TASK GOAL: Give the data below again, word for word.
(Beginning of SUPPLIED MATERIAL)
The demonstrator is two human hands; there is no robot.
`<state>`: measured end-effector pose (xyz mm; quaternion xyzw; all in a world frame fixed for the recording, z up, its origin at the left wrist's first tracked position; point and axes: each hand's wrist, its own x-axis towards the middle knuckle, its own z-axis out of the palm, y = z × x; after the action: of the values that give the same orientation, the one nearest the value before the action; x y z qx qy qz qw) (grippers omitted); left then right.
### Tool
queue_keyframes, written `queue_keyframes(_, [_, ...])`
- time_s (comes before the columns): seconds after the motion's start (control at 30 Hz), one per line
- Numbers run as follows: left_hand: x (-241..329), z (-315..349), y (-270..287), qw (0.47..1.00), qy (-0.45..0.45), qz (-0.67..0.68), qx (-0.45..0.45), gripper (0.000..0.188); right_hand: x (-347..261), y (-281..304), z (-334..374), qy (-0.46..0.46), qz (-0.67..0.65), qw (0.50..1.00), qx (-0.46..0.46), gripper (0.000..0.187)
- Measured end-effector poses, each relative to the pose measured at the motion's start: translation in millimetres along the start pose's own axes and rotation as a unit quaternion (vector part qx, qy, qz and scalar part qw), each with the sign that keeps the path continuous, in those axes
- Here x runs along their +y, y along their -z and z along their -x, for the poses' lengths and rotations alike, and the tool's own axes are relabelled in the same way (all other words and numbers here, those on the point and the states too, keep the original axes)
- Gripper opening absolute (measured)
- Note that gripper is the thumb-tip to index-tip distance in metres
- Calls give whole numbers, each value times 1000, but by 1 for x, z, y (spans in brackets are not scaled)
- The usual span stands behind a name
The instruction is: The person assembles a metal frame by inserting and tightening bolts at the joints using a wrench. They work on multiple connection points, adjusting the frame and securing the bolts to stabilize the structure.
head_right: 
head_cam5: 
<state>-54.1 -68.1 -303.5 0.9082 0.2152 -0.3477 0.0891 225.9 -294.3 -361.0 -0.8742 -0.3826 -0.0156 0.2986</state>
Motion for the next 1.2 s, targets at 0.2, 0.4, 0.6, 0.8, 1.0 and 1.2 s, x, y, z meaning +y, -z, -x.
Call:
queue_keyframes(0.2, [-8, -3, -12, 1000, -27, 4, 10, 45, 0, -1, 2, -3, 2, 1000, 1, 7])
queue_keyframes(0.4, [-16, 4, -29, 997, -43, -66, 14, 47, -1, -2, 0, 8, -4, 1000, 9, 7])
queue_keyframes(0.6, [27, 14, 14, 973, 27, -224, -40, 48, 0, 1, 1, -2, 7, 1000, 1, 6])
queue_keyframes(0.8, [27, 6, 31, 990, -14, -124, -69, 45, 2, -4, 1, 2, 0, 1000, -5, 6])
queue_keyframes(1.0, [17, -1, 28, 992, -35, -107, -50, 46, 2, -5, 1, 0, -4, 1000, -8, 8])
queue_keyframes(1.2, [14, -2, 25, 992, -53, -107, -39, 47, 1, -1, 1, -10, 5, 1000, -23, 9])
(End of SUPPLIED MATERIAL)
FINISHED EXERCISE:
The demonstrator is two human hands; there is no robot.
`<state>`: measured end-effector pose (xyz mm; quaternion xyzw; all in a world frame fixed for the recording, z up, its origin at the left wrist's first tracked position; point and axes: each hand's wrist, its own x-axis towards the middle knuckle, its own z-axis out of the palm, y = z × x; after the action: of the values that give the same orientation, the one nearest the value before the action; x y z qx qy qz qw) (grippers omitted); left then right.
### Tool
queue_keyframes, written `queue_keyframes(_, [_, ...])`
- time_s (comes before the columns): seconds after the motion's start (control at 30 Hz), one per line
- Numbers run as follows: left_hand: x (-241..329), z (-315..349), y (-270..287), qw (0.47..1.00), qy (-0.45..0.45), qz (-0.67..0.68), qx (-0.45..0.45), gripper (0.000..0.188); right_hand: x (-347..261), y (-281..304), z (-334..374), qy (-0.46..0.46), qz (-0.67..0.65), qw (0.50..1.00), qx (-0.46..0.46), gripper (0.000..0.187)
- Measured end-effector poses, each relative to the pose measured at the motion's start: translation in millimetres along the start pose's own axes and rotation as a unit quaternion (vector part qx, qy, qz and scalar part qw), each with the sign that keeps the path continuous, in those axes
- Here x runs along their +y, y along their -z and z along their -x, for the poses' lengths and rotations alike, and the tool's own axes are relabelled in the same way (all other words and numbers here, those on the point and the states too, keep the original axes)
- Gripper opening absolute (measured)
- Note that gripper is the thumb-tip to index-tip distance in metres
- Calls give whole numbers, each value times 1000, but by 1 for x, z, y (spans in brackets are not scaled)
- The usual span stands behind a name
The instruction is: The person assembles a metal frame by inserting and tightening bolts at the joints using a wrench. They work on multiple connection points, adjusting the frame and securing the bolts to stabilize the structure.
head_right: 
head_cam5: 
<state>-54.1 -68.1 -303.5 0.9082 0.2152 -0.3477 0.0891 225.9 -294.3 -361.0 -0.8742 -0.3826 -0.0156 0.2986</state>
Motion for the next 1.2 s, targets at 0.2, 0.4, 0.6, 0.8, 1.0 and 1.2 s, x, y, z meaning +y, -z, -x.
Call:
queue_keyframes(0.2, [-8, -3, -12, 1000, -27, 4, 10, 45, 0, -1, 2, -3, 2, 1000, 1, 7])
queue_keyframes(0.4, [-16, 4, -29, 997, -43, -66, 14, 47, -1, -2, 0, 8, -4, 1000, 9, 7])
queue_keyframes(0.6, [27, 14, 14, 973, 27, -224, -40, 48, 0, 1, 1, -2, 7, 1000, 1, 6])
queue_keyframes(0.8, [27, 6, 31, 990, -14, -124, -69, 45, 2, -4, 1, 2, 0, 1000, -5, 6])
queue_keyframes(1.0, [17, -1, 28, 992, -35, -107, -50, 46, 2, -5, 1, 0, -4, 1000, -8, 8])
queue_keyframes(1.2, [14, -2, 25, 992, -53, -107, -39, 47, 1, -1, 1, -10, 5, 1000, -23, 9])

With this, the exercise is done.